Activity –
Reproduce exactly, from the data that follows, the line with "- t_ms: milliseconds", the line with "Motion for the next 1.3", and every line that lies between them.
+++ Records shown +++
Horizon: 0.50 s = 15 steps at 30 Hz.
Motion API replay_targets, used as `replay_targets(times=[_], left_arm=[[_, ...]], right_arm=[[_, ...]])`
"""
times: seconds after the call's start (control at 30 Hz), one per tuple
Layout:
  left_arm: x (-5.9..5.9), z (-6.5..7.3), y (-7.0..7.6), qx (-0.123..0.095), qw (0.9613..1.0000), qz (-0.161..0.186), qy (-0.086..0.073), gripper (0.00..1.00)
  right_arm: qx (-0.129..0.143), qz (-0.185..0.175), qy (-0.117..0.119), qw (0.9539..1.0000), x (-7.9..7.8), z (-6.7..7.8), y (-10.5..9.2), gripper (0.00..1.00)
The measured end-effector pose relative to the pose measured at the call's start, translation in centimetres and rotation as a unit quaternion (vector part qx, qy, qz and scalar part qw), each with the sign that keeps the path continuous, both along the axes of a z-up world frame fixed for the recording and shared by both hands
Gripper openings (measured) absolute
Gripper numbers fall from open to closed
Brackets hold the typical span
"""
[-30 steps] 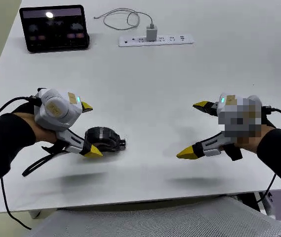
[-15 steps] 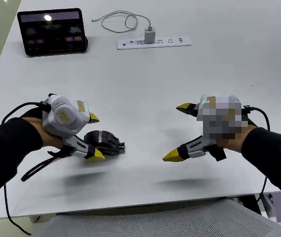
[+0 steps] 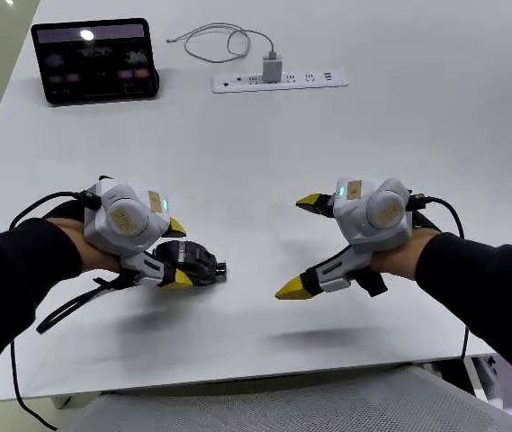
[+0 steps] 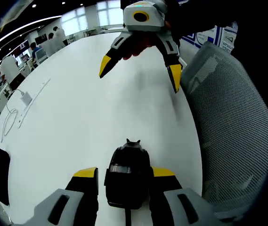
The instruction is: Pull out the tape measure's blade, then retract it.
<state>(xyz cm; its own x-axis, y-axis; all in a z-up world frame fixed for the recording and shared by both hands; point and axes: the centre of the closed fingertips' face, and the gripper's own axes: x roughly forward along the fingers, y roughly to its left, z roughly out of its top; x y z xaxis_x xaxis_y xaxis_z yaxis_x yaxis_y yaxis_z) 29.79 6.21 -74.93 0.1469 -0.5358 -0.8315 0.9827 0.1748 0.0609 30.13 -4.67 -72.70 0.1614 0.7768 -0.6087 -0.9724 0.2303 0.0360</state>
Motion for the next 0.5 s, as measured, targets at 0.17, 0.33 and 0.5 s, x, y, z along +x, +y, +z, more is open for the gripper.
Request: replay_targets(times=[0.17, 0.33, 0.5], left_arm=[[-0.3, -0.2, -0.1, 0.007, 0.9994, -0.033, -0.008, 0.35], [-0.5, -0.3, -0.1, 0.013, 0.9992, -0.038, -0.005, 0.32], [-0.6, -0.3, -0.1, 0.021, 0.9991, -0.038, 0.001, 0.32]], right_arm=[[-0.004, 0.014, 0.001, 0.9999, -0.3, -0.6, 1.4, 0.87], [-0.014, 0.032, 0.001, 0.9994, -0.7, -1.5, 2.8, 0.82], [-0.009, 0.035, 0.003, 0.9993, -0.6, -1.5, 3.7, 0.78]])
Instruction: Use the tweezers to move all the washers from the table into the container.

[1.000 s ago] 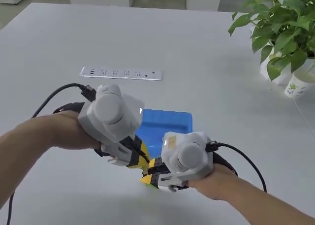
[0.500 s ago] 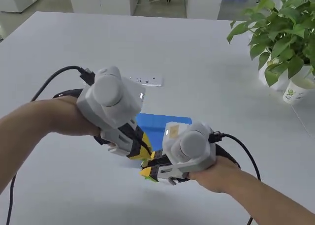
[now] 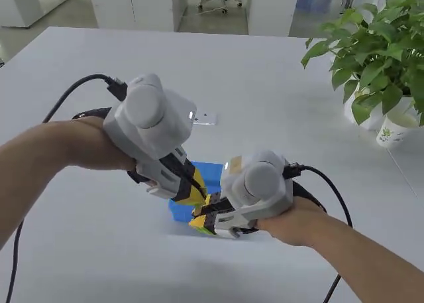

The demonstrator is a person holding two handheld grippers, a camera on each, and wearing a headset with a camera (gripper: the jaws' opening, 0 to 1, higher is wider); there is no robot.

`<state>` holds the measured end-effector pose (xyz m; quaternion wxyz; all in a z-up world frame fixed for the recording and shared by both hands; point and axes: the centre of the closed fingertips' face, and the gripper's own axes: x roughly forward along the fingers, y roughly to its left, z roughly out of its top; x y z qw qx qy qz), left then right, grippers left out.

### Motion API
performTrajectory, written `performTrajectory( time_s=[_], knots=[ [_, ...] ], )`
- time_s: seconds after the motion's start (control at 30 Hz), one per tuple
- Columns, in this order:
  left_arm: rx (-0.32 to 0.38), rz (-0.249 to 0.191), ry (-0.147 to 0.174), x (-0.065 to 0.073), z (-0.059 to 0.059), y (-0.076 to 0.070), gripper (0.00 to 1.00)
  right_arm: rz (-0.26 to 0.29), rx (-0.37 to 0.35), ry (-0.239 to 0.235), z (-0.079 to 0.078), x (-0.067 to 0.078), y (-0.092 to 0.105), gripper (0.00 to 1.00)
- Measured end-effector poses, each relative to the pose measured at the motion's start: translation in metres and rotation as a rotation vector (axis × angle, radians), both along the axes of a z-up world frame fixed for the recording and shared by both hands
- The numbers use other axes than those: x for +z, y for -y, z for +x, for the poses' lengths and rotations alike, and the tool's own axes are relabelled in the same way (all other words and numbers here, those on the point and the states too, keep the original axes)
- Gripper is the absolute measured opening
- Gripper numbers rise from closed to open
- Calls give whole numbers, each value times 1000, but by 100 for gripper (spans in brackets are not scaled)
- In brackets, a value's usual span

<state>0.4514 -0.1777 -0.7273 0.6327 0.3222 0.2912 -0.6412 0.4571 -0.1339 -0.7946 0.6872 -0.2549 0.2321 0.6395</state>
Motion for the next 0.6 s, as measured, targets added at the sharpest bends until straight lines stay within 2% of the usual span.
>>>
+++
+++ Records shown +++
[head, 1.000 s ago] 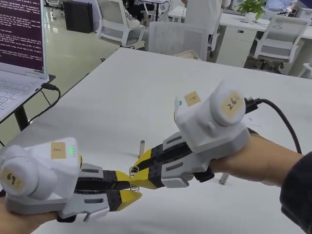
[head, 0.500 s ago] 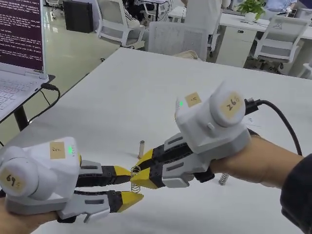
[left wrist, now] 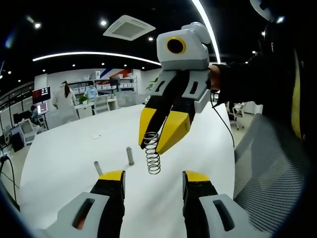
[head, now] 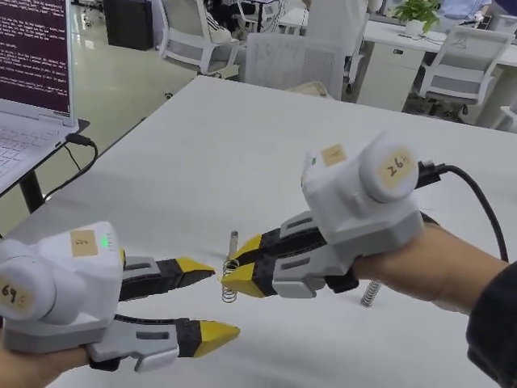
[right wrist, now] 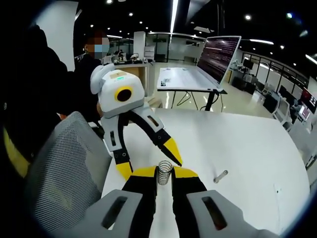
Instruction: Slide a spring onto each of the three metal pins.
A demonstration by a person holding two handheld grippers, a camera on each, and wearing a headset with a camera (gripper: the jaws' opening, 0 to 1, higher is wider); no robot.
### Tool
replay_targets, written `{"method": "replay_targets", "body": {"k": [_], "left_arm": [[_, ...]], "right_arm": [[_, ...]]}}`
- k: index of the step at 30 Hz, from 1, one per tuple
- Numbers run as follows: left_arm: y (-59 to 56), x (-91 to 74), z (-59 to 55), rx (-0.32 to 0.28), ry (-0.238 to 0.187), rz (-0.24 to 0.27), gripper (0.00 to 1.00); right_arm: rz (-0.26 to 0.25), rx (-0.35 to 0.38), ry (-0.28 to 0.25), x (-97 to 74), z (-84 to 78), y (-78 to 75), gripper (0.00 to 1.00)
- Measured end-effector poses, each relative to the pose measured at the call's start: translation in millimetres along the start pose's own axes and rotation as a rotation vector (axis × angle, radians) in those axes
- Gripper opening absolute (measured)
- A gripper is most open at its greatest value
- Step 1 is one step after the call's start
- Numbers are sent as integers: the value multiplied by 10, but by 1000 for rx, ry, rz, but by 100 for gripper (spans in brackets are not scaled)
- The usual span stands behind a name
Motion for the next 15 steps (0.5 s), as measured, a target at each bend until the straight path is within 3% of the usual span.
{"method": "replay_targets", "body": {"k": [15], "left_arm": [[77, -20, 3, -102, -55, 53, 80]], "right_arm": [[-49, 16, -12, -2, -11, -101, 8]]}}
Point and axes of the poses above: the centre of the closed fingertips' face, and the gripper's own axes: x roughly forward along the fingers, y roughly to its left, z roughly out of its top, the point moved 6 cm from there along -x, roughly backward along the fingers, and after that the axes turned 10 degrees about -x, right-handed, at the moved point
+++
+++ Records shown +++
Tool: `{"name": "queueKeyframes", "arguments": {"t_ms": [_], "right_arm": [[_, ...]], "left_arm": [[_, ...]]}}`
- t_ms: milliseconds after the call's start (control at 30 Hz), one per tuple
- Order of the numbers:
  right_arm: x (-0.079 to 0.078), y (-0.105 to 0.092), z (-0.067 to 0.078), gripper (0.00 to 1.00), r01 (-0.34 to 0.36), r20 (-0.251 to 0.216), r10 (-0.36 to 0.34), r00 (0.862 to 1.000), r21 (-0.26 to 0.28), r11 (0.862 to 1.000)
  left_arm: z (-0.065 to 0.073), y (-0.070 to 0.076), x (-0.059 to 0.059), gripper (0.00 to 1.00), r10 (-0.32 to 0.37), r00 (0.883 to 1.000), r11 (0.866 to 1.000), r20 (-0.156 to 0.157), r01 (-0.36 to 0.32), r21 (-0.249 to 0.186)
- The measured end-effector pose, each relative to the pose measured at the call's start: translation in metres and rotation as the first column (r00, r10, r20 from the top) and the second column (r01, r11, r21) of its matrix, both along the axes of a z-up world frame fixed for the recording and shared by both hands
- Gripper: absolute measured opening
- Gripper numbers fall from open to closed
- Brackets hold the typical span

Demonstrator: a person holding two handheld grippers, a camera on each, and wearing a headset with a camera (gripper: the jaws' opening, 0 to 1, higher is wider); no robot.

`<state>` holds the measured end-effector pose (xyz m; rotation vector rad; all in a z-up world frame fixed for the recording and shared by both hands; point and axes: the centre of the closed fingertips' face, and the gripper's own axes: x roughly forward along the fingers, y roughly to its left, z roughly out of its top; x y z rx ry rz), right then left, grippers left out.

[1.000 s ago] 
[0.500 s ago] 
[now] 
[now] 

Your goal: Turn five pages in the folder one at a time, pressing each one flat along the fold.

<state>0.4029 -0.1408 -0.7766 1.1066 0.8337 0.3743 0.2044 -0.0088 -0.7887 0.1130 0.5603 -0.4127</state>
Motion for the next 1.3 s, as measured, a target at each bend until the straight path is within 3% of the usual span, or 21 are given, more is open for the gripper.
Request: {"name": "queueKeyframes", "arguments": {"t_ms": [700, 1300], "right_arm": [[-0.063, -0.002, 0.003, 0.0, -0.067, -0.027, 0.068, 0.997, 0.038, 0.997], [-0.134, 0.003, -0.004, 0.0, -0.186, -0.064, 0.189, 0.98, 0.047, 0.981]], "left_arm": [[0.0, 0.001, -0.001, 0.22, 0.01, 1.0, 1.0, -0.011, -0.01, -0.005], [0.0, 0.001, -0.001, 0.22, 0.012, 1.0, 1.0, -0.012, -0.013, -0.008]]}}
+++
Task result –
- t_ms: milliseconds after the call's start (control at 30 Hz), one per tuple
- Order of the numbers:
  right_arm: x (-0.079 to 0.078), y (-0.105 to 0.092), z (-0.067 to 0.078), gripper (0.00 to 1.00), r01 (-0.34 to 0.36), r20 (-0.251 to 0.216), r10 (-0.36 to 0.34), r00 (0.862 to 1.000), r21 (-0.26 to 0.28), r11 (0.862 to 1.000)
  left_arm: z (-0.065 to 0.073), y (-0.070 to 0.076), x (-0.059 to 0.059), gripper (0.00 to 1.00), r10 (-0.32 to 0.37), r00 (0.883 to 1.000), r11 (0.866 to 1.000), r20 (-0.156 to 0.157), r01 (-0.36 to 0.32), r21 (-0.249 to 0.186)
- The measured end-effector pose, each relative to the pose measured at the call's start: translation in metres and rotation as the first column (r00, r10, r20 from the top) and the second column (r01, r11, r21) of its matrix, both along the axes of a z-up world frame fixed for the recording and shared by both hands
- Gripper: absolute measured opening
- Gripper numbers fall from open to closed
- Brackets hold the typical span

Demonstrator: a person holding two handheld grippers, a camera on each, and wearing a headset with a camera (gripper: the jaws' opening, 0 to 1, higher is wider); no robot.

`<state>` holds the measured end-effector pose (xyz m; rotation vector rad; all in a z-up world frame fixed for the recording and shared by both hands; point and axes: the centre of the closed fingertips' face, and the gripper's own axes: x roughly forward along the fingers, y roughly to its left, z roughly out of its top; x y z rx ry rz), right then left, grippers left out.

[1.000 s ago] 
[0.500 s ago] 
[now] 
[now] 

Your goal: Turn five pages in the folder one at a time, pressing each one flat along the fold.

<state>0.4029 -0.1408 -0.7766 1.1066 0.8337 0.3743 0.2044 -0.0088 -0.7887 0.1130 0.5603 -0.4127</state>
Motion for the next 1.3 s, as measured, a target at each bend until the straight path is within 3% of the usual span, or 21 are given, more is open for the gripper.

No more work is left in this exercise.